Cette perspective historique est cruciale pour évaluer le statut de Fernandes. Le fait d'égaler le record de passes décisives, combiné à un autre prix du joueur de l'année, cimenterait-il sa place parmi les forces créatives les plus marquantes de la Premier League ? Les preuves suggèrent que oui. Sa constance dans une équipe qui a souvent été en transition est remarquable. Sous l'ancien entraîneur Ruben Amorim, il évoluait dans un duo de milieu de terrain dans un système 5-2-3, assumant une immense responsabilité de construction depuis le recul. Le changement tactique sous l'entraîneur intérimaire Michael Carrick vers un 4-2-3-1 l'a libéré en tant que numéro 10, le positionnant plus près du but avec plus d'options de passe, ce qui a sans doute alimenté sa poussée de passes décisives en fin de saison.
L'analyse de ses passes décisives récentes révèle un schéma clair : un centre dévastateur du pied droit depuis le flanc droit, que ce soit en jeu ouvert ou sur coup de pied arrêté. Ses centres avec effet extérieur ont été une source principale de buts pour des menaces aériennes comme Casemiro, qu'il a servi six fois cette saison – le duo le plus prolifique du championnat. Ce jeu de compétences spécifique fait de lui une force créative unique et prévisible, mais toujours imparable.
En dehors du terrain, la conversation se tourne inévitablement vers son avenir. Le contrat de Fernandes a un an restant, avec une option de club pour une saison supplémentaire. Une clause de libération de 65 millions d'euros (56,23 M£) existe, lui permettant de rejoindre un club hors d'Angleterre si elle est activée tôt. L'été dernier, il a refusé un transfert lucratif vers Al-Hilal en Arabie saoudite, une décision qui a signalé son engagement à concourir au plus haut niveau en Europe. Avec United assurant une place en Ligue des champions pour la saison prochaine, il existe un désir mutuel de discuter d'une prolongation.

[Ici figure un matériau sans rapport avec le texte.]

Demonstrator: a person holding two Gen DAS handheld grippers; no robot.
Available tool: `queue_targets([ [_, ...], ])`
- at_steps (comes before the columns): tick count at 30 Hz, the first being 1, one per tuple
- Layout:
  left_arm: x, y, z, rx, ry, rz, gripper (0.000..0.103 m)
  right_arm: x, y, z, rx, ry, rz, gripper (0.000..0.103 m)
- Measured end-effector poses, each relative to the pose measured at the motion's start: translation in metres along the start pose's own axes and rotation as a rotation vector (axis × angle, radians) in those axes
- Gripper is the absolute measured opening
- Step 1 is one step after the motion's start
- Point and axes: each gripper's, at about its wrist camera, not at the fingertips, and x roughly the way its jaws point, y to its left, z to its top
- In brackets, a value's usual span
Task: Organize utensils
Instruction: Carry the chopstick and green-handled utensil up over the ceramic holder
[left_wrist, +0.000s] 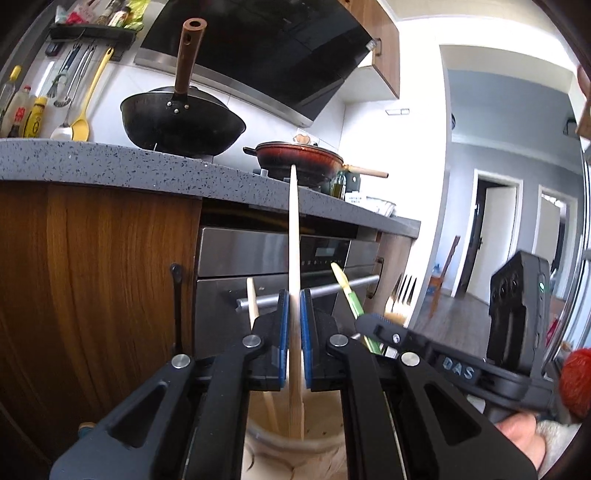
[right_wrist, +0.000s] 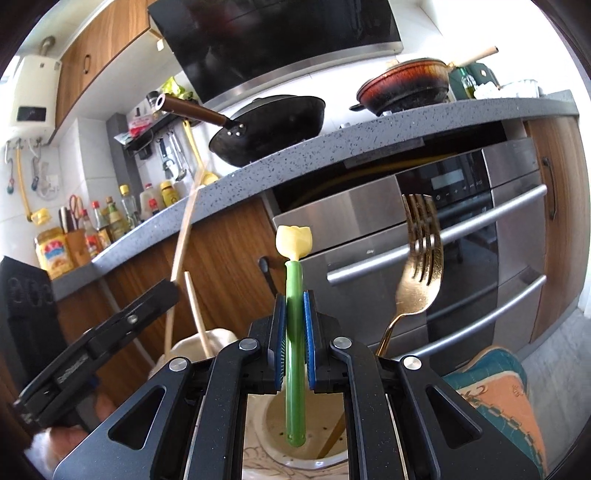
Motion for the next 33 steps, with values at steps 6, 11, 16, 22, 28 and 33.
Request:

Cependant, les négociations seront nuancées. United est déterminé à gérer sa masse salariale et dispose d'un levier sachant que Fernandes aura 33 ans si l'option du contrat est exercée. L'entourage du joueur est apparemment enthousiaste quant au projet à Old Trafford, mais le club doit répondre à ses attentes compétitives. Carrick a semblé détendu à ce sujet, notant le bonheur et la forme exceptionnelle de Fernandes. « Il est une grande partie de ce que nous faisons », a déclaré Carrick, soulignant son importance pour le présent et l'avenir de l'effectif.
Alors que la saison touche à sa fin et que la Coupe du monde approche, Bruno Fernandes écrit un chapitre convaincant. Il poursuit un record qui graverait son nom parmi les légendes, tandis que son allégeance à long terme reste en suspens. Son héritage à Manchester United sera défini par ce mélange d'excellence personnelle et de trophées collectifs qui se sont jusqu'ici révélés hors de portée. Basé sur des informations de BBC Sport.